=== Records provided ===

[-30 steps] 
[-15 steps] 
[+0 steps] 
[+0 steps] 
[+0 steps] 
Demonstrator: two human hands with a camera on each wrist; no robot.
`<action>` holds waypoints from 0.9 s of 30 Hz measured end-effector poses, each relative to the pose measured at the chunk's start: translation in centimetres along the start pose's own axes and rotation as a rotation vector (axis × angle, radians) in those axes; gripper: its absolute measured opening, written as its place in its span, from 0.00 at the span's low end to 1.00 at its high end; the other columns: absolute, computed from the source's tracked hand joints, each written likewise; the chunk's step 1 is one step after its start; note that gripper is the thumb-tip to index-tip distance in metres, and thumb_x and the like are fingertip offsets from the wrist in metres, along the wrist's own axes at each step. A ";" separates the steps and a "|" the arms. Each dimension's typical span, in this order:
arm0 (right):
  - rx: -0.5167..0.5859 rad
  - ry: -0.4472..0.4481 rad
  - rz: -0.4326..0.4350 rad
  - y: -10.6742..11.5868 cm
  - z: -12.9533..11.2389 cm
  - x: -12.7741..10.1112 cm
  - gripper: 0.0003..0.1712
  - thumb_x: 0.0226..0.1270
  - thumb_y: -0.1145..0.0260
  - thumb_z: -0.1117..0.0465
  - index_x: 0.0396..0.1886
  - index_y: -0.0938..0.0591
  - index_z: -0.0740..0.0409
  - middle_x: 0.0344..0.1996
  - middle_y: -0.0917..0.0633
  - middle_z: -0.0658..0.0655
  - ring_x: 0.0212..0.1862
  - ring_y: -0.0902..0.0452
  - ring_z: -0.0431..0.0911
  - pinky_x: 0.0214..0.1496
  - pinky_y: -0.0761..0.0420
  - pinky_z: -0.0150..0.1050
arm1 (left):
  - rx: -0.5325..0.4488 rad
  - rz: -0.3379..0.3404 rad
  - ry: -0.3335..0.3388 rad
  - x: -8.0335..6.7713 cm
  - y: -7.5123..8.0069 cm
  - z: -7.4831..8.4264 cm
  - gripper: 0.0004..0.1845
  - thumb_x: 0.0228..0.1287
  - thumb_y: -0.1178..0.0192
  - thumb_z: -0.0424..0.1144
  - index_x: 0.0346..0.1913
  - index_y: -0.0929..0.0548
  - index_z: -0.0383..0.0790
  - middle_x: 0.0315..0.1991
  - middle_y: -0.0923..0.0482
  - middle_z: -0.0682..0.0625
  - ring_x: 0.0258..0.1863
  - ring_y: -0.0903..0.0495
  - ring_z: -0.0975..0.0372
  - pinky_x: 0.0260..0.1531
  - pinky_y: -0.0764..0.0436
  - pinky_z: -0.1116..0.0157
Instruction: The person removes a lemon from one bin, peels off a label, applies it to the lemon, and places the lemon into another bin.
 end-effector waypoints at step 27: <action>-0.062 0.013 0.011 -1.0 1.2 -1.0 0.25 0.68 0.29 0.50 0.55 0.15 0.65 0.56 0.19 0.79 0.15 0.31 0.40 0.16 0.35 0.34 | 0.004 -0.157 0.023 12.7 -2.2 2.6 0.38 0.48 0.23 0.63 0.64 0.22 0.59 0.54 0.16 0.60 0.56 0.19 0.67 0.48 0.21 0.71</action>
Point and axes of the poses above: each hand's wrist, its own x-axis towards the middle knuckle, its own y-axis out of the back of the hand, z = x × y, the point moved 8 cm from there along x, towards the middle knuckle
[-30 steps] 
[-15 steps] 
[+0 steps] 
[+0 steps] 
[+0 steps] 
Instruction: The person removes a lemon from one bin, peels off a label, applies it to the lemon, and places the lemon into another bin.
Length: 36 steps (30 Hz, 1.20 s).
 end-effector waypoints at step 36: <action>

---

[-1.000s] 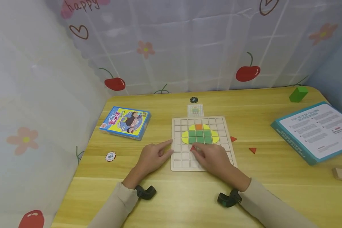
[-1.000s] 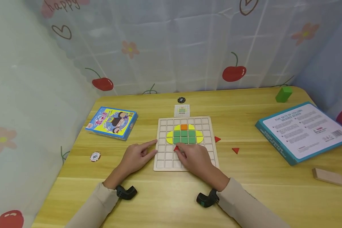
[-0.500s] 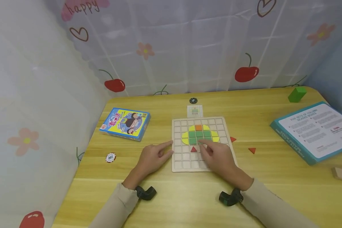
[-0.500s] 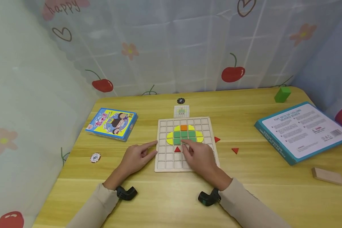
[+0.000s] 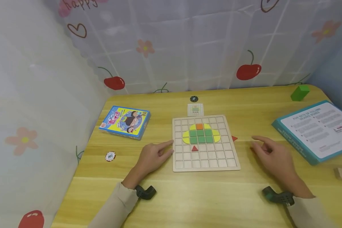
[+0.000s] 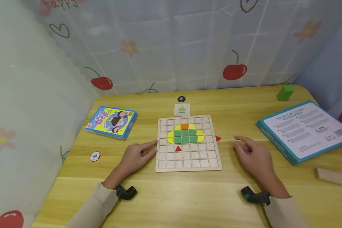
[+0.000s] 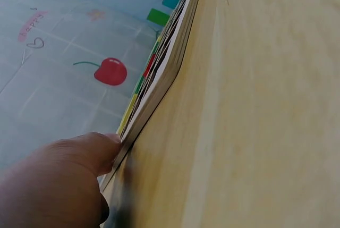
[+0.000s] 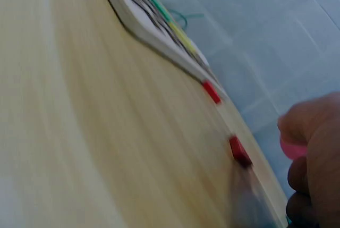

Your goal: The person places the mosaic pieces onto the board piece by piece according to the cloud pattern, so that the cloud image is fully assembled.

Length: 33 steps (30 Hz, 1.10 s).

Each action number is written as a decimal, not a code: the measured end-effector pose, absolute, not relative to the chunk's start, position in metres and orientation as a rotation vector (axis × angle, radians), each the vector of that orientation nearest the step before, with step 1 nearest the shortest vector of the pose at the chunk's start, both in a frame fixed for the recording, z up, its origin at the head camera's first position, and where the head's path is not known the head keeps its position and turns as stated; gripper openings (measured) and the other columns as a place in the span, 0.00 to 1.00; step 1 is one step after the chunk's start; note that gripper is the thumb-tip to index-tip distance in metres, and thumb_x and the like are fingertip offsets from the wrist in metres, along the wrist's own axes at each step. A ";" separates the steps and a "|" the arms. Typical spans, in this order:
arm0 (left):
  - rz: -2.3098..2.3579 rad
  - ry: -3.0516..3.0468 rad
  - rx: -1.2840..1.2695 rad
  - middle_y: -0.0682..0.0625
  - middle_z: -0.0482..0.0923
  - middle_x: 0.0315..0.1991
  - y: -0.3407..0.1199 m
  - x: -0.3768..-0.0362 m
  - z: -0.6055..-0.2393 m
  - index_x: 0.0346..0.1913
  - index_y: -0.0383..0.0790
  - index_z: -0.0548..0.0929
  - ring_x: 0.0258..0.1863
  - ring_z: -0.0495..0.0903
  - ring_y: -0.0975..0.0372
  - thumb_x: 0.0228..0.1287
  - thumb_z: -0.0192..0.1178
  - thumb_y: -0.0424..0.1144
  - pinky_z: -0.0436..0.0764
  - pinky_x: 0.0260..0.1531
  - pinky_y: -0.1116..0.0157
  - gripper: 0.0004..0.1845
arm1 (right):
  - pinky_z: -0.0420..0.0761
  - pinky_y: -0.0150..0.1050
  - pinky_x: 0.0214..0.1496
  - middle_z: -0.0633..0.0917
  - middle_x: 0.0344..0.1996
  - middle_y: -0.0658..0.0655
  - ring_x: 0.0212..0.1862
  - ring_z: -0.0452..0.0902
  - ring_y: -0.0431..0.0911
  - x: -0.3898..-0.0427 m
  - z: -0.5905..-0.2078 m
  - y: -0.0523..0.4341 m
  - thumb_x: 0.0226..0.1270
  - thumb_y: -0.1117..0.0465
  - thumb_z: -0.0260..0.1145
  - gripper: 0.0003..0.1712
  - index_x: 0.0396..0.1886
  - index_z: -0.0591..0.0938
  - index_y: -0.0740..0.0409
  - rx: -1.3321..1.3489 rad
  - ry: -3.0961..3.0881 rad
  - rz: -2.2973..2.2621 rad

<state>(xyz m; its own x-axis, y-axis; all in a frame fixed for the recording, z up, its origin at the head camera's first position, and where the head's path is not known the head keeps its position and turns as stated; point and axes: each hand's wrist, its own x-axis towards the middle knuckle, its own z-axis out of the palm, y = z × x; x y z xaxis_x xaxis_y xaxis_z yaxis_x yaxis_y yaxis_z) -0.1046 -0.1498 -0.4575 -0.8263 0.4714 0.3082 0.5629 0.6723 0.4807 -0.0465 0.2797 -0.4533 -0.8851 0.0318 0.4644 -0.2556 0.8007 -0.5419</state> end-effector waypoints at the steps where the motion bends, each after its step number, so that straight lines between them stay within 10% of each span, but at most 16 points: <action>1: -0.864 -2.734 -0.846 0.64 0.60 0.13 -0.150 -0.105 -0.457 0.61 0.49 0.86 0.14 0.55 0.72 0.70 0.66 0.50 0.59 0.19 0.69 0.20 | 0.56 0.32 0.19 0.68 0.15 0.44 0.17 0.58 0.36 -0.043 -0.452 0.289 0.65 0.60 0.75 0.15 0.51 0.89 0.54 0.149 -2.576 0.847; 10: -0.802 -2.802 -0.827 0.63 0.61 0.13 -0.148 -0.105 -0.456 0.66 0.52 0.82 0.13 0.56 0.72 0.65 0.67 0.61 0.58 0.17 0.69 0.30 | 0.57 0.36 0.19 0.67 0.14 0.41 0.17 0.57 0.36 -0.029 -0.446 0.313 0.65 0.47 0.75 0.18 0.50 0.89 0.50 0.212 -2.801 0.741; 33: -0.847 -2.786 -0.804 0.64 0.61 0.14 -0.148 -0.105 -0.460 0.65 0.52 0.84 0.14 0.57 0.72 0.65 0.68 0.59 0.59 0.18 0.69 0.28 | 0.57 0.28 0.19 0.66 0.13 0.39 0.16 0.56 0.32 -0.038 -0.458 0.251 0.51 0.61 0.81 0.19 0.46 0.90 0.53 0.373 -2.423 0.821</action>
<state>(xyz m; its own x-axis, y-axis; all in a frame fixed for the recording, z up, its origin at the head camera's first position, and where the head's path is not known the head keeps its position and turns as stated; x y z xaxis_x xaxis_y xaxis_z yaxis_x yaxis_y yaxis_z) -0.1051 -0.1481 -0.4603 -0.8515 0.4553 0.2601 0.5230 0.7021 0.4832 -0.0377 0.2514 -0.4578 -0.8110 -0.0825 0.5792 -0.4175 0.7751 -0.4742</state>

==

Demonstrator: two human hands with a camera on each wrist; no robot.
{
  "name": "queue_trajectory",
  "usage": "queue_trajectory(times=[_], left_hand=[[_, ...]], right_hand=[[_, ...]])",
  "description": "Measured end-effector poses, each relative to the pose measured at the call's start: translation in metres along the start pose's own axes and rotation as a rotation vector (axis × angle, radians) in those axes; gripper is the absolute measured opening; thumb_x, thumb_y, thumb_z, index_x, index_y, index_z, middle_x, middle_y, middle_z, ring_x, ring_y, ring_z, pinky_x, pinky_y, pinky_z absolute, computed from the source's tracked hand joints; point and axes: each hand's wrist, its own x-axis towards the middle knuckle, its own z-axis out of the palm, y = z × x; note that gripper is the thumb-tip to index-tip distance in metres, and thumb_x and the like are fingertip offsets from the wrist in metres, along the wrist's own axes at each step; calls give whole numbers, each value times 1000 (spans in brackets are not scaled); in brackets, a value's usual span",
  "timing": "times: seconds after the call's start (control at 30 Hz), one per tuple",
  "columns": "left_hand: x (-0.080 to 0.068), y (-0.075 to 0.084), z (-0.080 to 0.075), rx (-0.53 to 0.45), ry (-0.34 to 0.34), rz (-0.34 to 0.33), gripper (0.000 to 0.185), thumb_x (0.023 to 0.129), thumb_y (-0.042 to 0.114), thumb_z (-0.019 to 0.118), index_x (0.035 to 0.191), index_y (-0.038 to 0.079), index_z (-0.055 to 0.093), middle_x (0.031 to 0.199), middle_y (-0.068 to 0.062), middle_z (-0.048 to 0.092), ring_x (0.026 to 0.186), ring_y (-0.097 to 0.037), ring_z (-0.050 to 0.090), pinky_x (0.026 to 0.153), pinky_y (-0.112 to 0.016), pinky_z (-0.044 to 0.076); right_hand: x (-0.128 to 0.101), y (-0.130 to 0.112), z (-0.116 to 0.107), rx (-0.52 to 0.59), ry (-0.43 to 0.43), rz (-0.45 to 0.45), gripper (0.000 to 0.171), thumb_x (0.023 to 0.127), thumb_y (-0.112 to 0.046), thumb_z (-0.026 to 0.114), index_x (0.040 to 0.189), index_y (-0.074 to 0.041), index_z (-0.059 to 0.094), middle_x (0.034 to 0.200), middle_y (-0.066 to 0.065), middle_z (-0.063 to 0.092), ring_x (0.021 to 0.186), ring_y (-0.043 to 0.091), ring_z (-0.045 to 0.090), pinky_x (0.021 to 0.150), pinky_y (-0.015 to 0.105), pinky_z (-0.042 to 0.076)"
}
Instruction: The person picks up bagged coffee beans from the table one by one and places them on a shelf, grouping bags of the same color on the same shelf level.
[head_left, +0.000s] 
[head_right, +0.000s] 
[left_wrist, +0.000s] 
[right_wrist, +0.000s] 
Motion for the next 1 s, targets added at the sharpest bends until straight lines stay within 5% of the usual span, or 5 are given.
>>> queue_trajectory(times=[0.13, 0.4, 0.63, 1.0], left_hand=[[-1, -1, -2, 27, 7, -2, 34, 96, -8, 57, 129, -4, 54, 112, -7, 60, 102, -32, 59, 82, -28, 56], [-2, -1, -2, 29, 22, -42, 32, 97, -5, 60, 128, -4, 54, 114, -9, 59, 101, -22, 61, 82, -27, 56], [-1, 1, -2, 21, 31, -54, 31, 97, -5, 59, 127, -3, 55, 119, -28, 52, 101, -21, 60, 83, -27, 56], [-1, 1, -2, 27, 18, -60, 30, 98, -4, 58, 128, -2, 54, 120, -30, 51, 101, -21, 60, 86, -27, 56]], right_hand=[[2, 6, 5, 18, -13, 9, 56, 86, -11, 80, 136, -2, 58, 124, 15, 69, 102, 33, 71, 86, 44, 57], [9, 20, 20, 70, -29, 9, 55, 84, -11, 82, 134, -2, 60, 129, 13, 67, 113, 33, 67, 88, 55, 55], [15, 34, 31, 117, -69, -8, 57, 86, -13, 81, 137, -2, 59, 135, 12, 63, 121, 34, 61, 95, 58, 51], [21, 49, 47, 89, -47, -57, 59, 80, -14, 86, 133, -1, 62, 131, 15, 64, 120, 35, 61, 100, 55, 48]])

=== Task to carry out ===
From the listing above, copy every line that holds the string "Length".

=== Response to this exercise ===
Length: 36 steps (30 Hz, 1.20 s).
Length: 33 steps (30 Hz, 1.10 s).

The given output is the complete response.